I’m opening this website for the logging portion of the project at Lamar University called the “REU Program.”  My topic of study is Skyline Queries and efficient computation for a skyline query.  The overview for the topic is effectively as follows:

There are 3 main ways to approach the Skyline Query problem.  The first is Nested Loop, which just compares all of the points to each other.  Then there’s Nearest Neighbor, which goes radially to the first closest point, and calls it the first skyline point.  Finally, there’s a branch and bound method which implements an R-tree for trimming and quick finding.  All good methods, though, seem to implement a number of these points.  The method that the professor at this university came up with is called “Partition and Filter”, which basically does a nearest neighbor approach, but with splitting it into boxes first, where many data points will not even be compared.

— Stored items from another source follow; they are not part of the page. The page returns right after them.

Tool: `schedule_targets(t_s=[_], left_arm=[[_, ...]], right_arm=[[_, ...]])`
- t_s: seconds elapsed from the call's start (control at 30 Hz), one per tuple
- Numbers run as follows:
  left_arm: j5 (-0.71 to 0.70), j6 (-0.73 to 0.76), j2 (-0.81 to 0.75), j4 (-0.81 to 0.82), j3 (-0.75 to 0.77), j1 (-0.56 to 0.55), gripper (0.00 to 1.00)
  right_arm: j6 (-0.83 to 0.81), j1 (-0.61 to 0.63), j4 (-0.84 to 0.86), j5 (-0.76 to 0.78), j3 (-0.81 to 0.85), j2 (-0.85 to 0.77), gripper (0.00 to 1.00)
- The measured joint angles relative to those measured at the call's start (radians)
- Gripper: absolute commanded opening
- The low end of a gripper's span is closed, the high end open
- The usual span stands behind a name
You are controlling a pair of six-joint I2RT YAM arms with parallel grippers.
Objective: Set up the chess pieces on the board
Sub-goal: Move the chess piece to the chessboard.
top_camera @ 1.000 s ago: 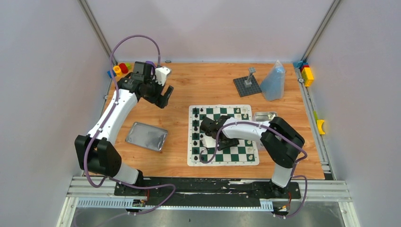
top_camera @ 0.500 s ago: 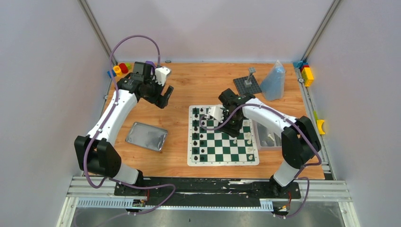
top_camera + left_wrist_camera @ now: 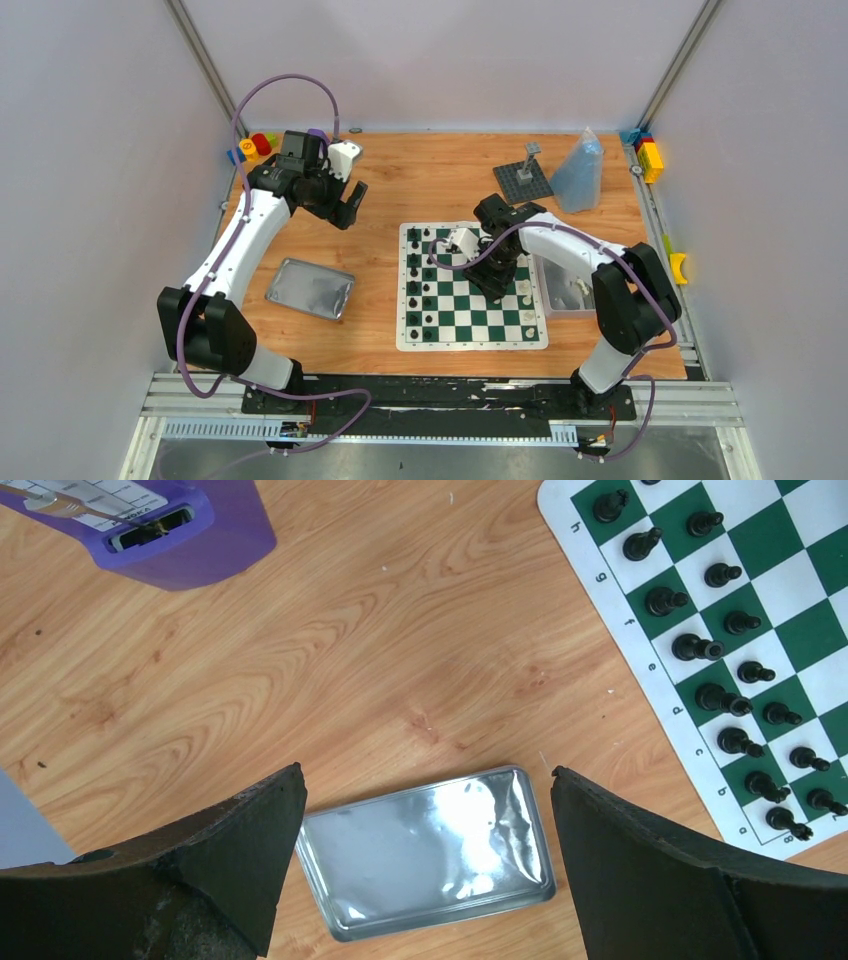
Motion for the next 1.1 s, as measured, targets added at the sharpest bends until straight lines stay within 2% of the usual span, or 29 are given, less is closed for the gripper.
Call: schedule_targets(t_s=[0.37, 0.63, 0.83, 1.0, 1.1], left_arm=[[0.005, 0.0, 0.0, 0.001, -0.005, 0.0, 1.0], [0.009, 0.0, 0.0, 0.001, -0.008, 0.0, 1.0], [0.011, 0.0, 0.0, 0.001, -0.008, 0.0, 1.0], [0.011, 0.0, 0.0, 0.001, -0.008, 0.0, 1.0], [0.012, 0.0, 0.0, 0.001, -0.008, 0.0, 1.0]], right_arm=[[0.013, -0.012, 0.053, 0.014, -0.027, 0.042, 0.42], [0.013, -0.023, 0.064, 0.026, -0.039, 0.069, 0.28], [0.013, -0.027, 0.07, 0.028, -0.04, 0.069, 0.06], [0.013, -0.04, 0.069, 0.029, -0.039, 0.069, 0.0], [0.011, -0.058, 0.067, 0.032, -0.039, 0.069, 0.0]])
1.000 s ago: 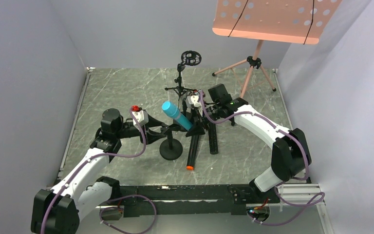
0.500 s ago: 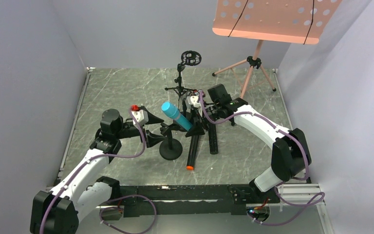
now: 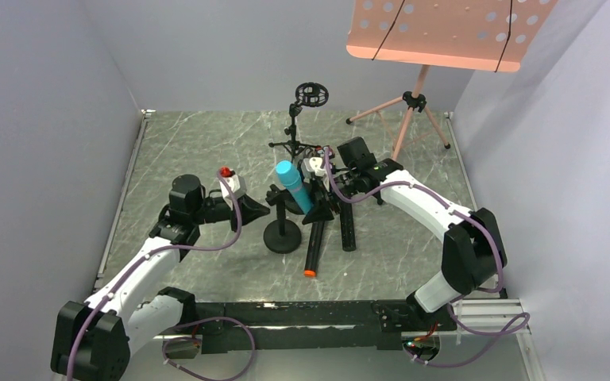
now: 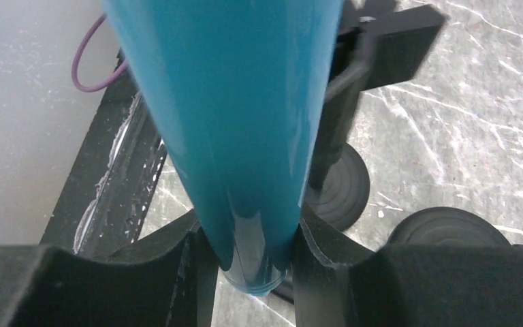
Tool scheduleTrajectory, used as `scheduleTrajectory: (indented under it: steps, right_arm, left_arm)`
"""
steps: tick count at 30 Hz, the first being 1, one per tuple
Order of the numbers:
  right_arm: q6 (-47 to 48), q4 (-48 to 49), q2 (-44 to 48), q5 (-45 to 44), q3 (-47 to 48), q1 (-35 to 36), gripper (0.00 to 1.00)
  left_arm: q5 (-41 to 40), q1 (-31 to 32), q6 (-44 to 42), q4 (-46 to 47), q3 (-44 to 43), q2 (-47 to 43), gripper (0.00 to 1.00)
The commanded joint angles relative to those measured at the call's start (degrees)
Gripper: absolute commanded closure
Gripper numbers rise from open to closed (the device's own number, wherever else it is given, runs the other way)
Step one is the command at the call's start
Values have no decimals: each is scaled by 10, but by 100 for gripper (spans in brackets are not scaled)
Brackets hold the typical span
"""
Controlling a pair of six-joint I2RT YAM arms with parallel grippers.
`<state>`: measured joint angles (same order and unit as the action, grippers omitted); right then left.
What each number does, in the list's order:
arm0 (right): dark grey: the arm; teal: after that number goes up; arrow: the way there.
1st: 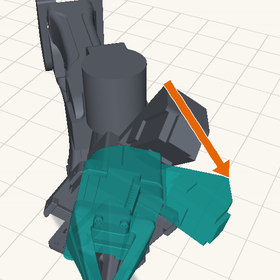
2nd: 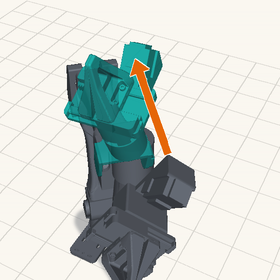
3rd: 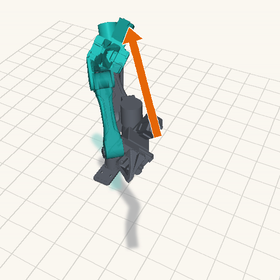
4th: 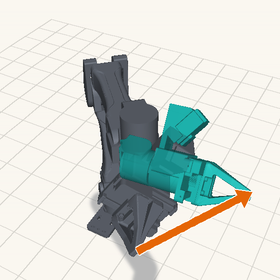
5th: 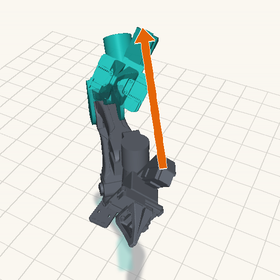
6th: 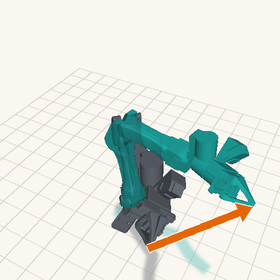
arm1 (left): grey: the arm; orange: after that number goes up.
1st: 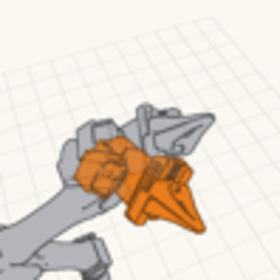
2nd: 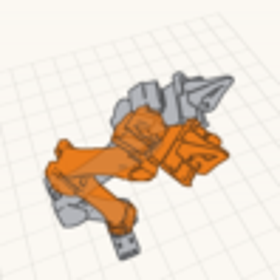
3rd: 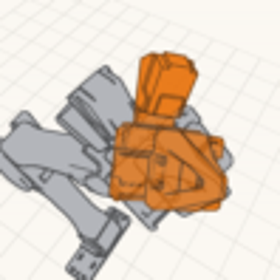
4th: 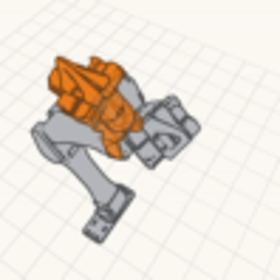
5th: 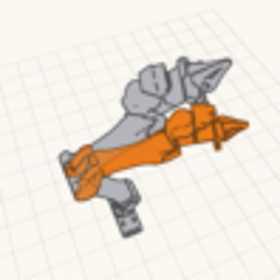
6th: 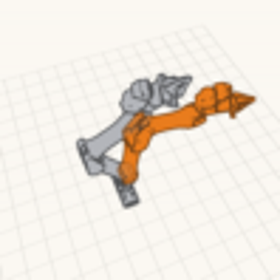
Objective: Attach the microphones to the stand
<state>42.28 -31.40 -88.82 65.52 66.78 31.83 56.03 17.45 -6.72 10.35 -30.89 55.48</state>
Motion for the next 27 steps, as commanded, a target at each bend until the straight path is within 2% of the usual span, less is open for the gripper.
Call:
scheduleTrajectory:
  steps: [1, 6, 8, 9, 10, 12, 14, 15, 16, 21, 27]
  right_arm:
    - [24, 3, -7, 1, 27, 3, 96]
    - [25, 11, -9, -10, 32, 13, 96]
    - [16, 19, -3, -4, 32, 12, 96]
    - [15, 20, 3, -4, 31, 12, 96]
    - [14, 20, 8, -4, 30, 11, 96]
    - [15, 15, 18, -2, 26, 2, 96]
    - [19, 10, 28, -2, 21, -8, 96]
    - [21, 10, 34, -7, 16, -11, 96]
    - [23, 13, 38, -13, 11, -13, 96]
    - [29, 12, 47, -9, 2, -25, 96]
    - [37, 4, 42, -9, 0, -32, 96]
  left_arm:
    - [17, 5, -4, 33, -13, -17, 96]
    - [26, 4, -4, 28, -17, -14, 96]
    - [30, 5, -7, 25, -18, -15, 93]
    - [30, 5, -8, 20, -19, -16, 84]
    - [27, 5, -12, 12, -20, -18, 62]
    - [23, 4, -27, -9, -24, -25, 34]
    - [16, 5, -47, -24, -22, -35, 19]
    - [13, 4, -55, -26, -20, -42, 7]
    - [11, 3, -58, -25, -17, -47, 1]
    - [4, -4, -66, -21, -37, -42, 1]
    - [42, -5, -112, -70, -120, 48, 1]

The only problem I see with most of these algorithms is that they tend to like to use a lot of memory.  If there’s a simple way of employing some statistical analysis to it using characteristics, maybe we can get a quick result.  Also, the first thing that comes to mind is calculus, but I don’t know how scalable that will be efficiently.

Just musings, there will be more posted here, as well as links to papers that I’ll be using for this.